INSTRUCTIONS TO FOLLOW | Determine how many lines in the data below contain "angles" and write only that number.

===== GIVEN INFORMATION =====

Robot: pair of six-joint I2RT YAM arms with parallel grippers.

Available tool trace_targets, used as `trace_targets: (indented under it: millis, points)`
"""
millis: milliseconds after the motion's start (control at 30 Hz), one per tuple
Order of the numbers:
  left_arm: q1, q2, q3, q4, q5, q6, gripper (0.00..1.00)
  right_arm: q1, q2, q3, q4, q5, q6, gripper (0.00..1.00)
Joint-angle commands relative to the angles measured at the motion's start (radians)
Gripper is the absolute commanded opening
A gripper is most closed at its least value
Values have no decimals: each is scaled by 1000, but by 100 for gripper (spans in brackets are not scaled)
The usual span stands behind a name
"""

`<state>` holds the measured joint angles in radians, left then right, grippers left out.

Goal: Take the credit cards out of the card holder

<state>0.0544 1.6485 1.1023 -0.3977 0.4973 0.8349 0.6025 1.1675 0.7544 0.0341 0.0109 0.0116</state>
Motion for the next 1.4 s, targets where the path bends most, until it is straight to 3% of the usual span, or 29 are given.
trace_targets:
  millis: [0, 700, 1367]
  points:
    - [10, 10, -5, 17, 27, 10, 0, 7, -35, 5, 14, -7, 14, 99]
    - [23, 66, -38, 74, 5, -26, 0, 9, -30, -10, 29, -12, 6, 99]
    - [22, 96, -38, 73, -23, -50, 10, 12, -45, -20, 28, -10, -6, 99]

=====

EXERCISE ANSWER | 2